== TASK ITEM ==
Exactly the lines below from the one with "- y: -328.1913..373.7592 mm" up to and including the one with "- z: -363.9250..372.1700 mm" make up the answer, with nothing else added.

== SOURCE INFORMATION ==
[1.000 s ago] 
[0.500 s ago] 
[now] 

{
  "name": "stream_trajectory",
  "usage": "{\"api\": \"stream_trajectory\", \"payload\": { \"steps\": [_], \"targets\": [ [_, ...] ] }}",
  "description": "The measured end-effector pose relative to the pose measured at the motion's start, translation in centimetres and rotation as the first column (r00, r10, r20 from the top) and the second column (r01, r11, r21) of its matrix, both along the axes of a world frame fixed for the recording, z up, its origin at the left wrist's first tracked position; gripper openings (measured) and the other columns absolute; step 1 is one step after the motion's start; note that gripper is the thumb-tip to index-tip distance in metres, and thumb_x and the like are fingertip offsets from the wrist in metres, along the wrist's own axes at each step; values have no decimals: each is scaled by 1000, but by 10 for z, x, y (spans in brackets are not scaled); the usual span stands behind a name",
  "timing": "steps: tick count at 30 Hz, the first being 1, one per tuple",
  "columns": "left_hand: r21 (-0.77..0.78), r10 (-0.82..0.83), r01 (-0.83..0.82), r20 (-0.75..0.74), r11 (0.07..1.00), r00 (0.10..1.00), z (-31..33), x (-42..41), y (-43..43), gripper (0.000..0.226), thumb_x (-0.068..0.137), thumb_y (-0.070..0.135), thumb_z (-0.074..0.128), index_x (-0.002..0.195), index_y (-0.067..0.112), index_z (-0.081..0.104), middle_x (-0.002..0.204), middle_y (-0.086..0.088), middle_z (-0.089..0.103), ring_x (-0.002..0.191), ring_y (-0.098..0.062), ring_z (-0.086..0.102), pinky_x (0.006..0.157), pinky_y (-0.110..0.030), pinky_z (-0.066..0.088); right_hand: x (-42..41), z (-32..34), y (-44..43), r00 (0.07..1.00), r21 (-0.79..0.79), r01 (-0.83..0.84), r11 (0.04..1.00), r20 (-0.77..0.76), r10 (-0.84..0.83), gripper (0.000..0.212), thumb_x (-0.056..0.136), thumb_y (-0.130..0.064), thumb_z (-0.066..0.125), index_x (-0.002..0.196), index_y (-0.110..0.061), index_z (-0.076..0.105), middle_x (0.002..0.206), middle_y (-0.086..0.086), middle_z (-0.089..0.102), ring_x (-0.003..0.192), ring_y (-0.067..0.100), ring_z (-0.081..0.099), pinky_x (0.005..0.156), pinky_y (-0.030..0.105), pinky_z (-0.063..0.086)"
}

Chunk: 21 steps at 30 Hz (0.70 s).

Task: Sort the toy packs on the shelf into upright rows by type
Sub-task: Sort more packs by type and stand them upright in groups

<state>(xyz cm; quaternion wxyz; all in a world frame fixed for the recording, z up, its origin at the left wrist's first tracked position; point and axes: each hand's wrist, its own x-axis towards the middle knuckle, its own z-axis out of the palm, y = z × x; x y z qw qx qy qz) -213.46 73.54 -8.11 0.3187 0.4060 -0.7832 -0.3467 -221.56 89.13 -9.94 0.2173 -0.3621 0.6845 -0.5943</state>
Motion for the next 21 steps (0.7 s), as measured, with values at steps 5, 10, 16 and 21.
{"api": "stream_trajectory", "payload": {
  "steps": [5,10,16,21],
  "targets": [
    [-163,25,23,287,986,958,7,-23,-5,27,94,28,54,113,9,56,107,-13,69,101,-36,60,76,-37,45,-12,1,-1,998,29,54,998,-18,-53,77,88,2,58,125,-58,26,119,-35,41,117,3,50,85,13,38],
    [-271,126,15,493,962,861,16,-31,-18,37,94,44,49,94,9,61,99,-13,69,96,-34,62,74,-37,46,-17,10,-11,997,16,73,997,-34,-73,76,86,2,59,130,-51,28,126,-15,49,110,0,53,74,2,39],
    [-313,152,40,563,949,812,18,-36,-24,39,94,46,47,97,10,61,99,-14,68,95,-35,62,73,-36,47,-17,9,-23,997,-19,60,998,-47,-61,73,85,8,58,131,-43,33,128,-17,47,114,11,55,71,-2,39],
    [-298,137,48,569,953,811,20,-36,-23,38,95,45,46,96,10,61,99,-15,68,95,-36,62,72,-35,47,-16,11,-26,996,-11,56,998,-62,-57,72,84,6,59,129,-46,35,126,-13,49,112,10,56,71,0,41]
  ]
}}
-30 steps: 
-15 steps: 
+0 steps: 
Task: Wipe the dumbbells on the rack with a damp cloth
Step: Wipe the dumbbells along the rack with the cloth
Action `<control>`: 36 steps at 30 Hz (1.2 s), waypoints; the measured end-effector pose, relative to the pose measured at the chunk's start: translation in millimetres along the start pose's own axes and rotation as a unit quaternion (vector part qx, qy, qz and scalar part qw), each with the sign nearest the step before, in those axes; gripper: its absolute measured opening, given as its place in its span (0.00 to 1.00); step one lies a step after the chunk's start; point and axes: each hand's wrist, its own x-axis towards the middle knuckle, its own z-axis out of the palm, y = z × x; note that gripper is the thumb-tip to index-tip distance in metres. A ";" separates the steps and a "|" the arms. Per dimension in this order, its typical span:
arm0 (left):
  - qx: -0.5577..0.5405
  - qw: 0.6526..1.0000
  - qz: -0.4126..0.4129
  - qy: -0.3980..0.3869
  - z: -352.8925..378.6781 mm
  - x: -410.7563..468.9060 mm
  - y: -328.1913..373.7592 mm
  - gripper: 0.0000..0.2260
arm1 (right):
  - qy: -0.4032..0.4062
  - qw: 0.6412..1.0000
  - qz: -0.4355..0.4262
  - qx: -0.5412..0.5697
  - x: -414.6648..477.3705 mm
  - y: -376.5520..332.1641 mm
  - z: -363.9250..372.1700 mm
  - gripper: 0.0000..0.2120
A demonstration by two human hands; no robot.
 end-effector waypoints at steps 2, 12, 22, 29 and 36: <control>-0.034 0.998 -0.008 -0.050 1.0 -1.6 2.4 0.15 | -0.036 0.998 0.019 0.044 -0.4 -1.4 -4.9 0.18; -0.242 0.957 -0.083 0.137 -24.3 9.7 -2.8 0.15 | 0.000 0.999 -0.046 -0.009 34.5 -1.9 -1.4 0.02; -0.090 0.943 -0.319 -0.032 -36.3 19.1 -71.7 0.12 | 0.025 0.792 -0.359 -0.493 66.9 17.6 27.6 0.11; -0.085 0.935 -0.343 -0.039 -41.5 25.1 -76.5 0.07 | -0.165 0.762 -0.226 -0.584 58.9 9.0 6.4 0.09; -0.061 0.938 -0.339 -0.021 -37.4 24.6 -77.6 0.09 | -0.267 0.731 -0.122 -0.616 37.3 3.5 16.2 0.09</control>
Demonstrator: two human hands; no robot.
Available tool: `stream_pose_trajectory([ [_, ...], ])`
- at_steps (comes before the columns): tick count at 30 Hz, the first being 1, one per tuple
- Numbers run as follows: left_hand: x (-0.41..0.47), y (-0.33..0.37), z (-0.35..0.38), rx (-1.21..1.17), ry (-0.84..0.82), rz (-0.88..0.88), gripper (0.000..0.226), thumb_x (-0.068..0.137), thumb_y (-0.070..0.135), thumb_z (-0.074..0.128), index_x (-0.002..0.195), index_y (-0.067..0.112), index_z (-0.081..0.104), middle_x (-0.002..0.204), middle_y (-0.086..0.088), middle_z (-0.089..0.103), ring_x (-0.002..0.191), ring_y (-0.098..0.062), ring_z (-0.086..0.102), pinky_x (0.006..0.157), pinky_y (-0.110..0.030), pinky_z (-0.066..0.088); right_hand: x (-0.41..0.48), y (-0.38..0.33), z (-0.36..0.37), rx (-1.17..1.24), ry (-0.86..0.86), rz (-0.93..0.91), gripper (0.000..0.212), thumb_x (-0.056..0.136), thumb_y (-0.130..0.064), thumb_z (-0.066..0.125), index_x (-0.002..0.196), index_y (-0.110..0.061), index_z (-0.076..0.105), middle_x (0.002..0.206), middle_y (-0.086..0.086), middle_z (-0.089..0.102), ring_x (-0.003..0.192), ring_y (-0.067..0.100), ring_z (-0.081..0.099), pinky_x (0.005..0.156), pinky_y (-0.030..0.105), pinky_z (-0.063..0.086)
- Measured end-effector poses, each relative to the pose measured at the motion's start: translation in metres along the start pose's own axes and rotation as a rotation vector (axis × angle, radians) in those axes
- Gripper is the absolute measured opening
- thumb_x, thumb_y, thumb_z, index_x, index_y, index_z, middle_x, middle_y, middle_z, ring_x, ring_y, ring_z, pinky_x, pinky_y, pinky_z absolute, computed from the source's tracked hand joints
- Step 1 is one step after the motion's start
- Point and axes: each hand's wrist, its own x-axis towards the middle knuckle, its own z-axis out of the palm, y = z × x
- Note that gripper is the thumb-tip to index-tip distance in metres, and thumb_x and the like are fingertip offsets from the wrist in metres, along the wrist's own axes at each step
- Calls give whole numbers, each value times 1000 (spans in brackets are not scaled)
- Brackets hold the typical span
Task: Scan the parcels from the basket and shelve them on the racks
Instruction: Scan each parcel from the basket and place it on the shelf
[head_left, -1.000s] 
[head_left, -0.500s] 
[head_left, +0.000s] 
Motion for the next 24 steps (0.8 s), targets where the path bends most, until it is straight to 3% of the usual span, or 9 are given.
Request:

== EXERCISE RESPONSE ==
  - y: -328.1913..373.7592 mm
  - gripper: 0.0000..0.2260
arm1 (right):
  - qy: -0.4032..0.4062
  - qw: 0.6412..1.0000
  - qz: -0.4355..0.4262
  - qx: -0.5412..0.5697
  - x: -414.6648..477.3705 mm
  - y: -376.5520..332.1641 mm
  - z: -363.9250..372.1700 mm

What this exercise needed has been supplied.